The next thing I remember I woke up in my mate’s spare bedroom with a bucket beside my bed and sand in my bra and panties. Luckily, I woke up alone, but if I was always alone in that bed was anyone’s guess. I felt like complete and utter shit – probably one of the top 2 hangovers I have ever had in my life. I didn’t even care about the scratchy sand that was chafing my butt crack. I just wanted to lay there and try to convince my body not to hurt. I couldn’t even decide what hurt more – my head or my ankle.
Another hour or so passed and I decided to hobble down to the kitchen. As I walked in, a group of my mates started laughing and clapping. “Here’s the star of the night! Welcome back to the land of the living!”
Apparently, I had made a shamefully famous arse of myself the night before. Apart from fighting with my closest mate and calling her a bitch for taking my drink, I had stripped down to my underwear and jumped into the lake with one of our other intoxicated mates (the acrobatic one). The entire party thought it was quite the entertaining spectacle. Fantastic! At least that explained the sand up my arse. They took me to MacDonald’s to try and sober me up a bit – as I could barely walk on my own. I almost instantly barfed up my meal into the bushes. Then we had to run and catch the last train home, to which I fell and sprained my ankle before almost getting killed by the train!
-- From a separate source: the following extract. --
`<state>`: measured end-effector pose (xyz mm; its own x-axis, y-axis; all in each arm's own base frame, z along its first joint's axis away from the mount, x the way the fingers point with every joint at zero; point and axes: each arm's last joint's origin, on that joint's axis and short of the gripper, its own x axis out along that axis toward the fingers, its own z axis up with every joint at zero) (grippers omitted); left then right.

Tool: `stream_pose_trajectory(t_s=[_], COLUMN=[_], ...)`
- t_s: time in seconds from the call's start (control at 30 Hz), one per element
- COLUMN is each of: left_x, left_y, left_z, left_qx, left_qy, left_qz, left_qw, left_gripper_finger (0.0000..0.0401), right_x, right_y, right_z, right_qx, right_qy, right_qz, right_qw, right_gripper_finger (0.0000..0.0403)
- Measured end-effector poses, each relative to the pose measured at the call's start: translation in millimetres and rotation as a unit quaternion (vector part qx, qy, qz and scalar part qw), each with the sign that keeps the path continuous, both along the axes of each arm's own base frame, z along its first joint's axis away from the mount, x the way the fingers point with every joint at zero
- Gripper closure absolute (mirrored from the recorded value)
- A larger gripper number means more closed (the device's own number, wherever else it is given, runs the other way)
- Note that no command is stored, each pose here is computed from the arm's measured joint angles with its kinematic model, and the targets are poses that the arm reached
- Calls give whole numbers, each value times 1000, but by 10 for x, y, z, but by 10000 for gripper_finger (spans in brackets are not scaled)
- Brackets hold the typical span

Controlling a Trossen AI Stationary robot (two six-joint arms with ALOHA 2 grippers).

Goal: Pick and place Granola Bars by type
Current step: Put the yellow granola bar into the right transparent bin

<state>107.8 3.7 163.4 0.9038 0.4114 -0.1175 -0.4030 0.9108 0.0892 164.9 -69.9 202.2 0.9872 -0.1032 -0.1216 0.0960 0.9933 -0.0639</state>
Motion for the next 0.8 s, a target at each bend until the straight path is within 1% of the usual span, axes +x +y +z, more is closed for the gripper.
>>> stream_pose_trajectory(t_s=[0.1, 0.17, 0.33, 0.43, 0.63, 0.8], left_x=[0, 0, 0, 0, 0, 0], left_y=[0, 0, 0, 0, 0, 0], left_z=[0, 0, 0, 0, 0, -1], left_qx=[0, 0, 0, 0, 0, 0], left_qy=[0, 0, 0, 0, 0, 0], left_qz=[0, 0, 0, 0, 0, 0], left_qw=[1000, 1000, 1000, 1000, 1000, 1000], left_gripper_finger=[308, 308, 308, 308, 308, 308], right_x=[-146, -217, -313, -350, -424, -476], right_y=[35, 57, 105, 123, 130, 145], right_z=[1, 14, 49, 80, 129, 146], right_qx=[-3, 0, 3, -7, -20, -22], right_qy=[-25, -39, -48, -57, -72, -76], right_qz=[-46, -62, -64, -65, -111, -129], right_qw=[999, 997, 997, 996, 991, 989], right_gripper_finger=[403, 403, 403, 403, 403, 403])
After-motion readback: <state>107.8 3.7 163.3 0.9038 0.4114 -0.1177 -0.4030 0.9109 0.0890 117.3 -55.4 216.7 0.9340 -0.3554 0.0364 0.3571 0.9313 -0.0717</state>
The only thing they couldn’t help me with was this bizarre Frog Prince detail – was it a total fabrication of my inebriated imagination? I was sure I made out with some guy that night, but who he was, and why the hell I called him the Frog Prince was way beyond me.
I felt so ashamed that my friends had to take so much care of me that night. I must have apologised that morning at least a dozen times to each of my mates. I didn’t drink again for a long time after that, and even when I did, I NEVER let myself get that bad again. I could have gotten myself killed that night – 3 times actually! Once, by alcohol poisoning... twice from swimming drunk... and thirdly from the train. I was a very, very lucky stupid girl.
2 years later I was reminiscing about this night with my acrobatic mate, who had since come out of the closet, flaming and fabulous! He looked way better than me in a mini-skirt – it totally wasn’t fair. Anyway, I mentioned the Frog Prince part and he got this weird look on his face. While looking at the floor and avoiding eye contact, he asked me, “You seriously don’t remember who the guy was?”
“Seriously? No! If I did know, I would have told you!”
He turned a light shade of pink, looked up at me and replied, “RIBBIT!”